- THE TASK
Go through the entries below and collect each line with the string "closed" in it.

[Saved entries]
--
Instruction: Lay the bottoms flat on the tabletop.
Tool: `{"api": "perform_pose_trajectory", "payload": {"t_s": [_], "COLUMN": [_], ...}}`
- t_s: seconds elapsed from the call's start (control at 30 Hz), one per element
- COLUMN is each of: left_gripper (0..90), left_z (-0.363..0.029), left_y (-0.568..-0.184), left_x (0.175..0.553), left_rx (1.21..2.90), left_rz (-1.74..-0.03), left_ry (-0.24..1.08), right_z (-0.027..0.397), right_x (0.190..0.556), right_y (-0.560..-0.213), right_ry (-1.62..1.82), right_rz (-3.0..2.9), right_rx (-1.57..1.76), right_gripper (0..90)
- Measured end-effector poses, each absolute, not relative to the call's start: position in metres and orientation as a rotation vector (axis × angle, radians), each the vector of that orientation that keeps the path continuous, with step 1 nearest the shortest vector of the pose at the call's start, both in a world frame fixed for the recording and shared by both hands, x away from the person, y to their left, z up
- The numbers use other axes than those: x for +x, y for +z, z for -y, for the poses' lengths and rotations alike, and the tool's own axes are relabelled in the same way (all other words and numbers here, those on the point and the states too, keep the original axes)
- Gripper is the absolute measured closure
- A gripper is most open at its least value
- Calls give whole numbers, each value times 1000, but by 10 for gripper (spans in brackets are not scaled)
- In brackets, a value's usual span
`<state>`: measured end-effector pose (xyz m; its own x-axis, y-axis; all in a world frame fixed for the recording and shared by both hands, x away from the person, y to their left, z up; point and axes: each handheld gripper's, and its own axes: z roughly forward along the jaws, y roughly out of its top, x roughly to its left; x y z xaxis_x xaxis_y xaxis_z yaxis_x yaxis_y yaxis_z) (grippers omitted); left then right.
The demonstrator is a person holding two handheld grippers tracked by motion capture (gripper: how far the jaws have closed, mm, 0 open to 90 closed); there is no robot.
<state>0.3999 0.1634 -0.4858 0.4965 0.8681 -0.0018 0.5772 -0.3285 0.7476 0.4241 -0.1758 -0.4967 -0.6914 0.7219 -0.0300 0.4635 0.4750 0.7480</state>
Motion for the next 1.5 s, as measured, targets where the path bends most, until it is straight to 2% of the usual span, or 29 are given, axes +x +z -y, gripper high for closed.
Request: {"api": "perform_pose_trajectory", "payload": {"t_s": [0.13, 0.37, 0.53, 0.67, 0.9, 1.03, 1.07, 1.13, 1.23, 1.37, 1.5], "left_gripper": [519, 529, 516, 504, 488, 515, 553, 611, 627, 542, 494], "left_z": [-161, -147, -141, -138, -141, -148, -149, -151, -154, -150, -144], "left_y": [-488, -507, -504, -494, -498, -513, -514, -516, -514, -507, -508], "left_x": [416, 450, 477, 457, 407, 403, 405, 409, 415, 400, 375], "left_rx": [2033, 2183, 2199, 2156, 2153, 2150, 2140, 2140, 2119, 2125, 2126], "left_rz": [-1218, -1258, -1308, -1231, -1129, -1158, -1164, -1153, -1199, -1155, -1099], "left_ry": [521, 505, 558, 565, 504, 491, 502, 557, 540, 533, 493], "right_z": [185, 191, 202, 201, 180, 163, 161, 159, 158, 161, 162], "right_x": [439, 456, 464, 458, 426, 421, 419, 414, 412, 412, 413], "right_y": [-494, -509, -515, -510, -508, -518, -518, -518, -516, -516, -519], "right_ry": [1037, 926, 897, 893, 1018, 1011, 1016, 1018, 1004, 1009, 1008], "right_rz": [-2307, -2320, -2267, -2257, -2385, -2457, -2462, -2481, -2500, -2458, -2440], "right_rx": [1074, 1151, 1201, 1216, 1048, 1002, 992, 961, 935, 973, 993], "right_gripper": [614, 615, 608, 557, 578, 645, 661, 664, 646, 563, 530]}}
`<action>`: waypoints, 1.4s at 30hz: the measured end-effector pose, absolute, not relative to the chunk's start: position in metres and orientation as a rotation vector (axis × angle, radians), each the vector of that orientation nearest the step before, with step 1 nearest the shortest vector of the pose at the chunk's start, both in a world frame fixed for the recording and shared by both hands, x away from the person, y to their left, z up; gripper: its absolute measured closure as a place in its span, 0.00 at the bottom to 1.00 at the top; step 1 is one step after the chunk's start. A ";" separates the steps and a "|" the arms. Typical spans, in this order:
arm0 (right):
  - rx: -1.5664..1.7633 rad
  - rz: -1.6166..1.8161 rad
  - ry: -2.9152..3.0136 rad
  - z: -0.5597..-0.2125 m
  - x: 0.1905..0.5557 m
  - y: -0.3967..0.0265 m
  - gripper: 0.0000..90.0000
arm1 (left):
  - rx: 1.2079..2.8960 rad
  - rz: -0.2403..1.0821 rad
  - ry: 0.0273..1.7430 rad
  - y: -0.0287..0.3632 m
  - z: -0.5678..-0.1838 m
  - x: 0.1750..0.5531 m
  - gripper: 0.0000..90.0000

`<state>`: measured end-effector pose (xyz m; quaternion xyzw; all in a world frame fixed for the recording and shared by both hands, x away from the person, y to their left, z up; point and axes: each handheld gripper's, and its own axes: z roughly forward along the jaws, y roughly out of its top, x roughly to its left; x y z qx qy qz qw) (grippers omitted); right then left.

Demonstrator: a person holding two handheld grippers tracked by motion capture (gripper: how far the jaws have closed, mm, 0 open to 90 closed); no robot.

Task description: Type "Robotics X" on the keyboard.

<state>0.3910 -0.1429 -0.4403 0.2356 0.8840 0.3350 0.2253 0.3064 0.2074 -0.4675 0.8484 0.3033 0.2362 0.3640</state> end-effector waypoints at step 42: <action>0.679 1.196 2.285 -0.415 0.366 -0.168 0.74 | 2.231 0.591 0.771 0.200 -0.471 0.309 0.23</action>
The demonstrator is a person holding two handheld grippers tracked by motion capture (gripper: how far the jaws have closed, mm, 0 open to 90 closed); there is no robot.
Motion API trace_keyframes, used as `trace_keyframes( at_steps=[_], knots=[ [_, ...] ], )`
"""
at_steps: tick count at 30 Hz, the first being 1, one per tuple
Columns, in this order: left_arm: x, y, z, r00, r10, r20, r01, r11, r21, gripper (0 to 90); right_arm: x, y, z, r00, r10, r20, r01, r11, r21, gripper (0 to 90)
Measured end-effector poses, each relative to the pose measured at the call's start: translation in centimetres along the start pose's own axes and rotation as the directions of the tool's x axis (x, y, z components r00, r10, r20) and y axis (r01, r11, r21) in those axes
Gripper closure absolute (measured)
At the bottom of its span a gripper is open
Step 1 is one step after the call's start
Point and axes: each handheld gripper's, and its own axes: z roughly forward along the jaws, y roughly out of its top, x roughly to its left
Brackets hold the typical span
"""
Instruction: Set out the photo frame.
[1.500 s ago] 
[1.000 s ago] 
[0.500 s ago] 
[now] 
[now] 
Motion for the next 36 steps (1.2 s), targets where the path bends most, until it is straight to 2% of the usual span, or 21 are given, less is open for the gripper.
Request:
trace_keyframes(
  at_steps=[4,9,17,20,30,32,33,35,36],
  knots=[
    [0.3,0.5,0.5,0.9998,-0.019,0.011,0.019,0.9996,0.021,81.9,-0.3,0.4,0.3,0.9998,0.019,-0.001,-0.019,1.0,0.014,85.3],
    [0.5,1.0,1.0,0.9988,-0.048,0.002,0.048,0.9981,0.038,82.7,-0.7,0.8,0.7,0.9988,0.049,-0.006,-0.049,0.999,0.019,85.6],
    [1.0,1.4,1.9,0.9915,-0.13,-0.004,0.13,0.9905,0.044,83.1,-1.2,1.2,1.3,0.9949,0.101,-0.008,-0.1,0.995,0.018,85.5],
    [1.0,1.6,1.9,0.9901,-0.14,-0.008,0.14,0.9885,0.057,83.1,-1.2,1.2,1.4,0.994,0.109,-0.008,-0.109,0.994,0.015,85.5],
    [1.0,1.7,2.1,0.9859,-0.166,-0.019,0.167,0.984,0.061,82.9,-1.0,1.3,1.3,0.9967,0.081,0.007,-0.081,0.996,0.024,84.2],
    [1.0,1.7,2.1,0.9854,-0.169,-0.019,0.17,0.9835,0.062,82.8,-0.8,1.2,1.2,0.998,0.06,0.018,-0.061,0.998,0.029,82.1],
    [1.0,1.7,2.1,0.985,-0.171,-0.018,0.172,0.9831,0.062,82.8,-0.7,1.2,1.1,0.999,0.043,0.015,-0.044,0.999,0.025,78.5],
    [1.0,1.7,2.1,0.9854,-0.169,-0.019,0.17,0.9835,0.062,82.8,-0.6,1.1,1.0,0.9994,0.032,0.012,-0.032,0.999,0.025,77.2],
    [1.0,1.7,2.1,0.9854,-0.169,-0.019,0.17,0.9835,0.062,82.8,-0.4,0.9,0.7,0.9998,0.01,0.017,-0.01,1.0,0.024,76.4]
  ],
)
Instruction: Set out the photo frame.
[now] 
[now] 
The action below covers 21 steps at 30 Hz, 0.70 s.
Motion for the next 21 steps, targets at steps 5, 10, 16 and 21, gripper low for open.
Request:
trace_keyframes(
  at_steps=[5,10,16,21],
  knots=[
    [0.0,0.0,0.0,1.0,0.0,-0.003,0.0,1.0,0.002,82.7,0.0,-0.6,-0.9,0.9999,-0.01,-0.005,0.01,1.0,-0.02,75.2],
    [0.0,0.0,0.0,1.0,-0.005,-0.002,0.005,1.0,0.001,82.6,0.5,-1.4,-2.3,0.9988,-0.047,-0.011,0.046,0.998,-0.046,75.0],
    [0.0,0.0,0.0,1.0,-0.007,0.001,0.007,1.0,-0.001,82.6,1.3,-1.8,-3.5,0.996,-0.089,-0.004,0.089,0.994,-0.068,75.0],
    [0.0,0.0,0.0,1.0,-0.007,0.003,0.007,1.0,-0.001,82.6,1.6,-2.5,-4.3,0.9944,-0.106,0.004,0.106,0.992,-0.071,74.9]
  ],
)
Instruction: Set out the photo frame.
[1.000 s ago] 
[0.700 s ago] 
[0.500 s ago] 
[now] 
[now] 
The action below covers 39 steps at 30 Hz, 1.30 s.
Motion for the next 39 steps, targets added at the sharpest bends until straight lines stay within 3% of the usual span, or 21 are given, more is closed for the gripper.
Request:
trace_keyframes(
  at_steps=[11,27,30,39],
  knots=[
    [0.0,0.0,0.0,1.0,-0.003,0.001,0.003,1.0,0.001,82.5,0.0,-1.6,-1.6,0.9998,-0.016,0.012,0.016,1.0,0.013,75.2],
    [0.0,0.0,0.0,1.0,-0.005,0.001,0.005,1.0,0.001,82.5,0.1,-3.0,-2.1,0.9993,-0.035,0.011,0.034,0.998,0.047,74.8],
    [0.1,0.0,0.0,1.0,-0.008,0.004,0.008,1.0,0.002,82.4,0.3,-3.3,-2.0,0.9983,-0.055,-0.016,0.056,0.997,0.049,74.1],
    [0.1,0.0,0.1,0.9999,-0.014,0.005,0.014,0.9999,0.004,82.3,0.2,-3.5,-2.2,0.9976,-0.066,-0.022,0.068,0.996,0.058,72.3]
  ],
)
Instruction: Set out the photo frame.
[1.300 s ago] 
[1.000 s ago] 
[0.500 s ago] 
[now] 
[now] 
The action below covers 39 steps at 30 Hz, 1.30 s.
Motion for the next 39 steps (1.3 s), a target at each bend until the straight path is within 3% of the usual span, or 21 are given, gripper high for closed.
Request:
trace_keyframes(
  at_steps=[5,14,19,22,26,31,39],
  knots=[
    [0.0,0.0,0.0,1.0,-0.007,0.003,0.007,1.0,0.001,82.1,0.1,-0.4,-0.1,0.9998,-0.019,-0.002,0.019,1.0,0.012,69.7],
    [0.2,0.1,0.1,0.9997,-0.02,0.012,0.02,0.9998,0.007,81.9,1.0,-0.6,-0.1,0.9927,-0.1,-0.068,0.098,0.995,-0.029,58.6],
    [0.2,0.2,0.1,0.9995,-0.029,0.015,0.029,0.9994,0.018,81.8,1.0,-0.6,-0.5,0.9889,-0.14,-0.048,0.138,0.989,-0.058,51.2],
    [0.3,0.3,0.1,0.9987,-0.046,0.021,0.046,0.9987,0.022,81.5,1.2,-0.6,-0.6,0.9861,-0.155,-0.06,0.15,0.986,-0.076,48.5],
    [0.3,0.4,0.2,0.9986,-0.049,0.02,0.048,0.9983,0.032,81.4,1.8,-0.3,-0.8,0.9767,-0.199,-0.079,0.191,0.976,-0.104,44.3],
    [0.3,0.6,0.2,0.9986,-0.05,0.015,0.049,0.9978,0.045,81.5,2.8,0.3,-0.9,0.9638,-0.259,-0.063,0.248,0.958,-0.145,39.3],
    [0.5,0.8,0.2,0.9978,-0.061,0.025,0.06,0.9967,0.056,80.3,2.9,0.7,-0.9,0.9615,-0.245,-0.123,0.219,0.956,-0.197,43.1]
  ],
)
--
- COMPLETED EXERCISE
The demonstrator is a person holding two handheld grippers tracked by motion capture (gripper: how far the jaws have closed, mm, 0 open to 90 closed); there is no robot.
Motion for the next 1.5 s, as measured, targets where the path bends most, until it is straight to 2% of the usual span, or 29 are given, axes +x +z -y, gripper high for closed.
Demonstrator: a person holding two handheld grippers tracked by motion capture (gripper: how far the jaws have closed, mm, 0 open to 90 closed); no robot.
The demonstrator is a person holding two handheld grippers tracked by motion capture (gripper: how far the jaws have closed, mm, 0 open to 90 closed); there is no robot.
Motion for the next 39 steps, targets added at the sharpest bends until straight lines stay within 3% of the usual span, or 21 are given, more is closed for the gripper.
Motion for the next 39 steps (1.3 s), a target at each bend until the straight path is within 3% of the usual span, or 21 are given, gripper high for closed.

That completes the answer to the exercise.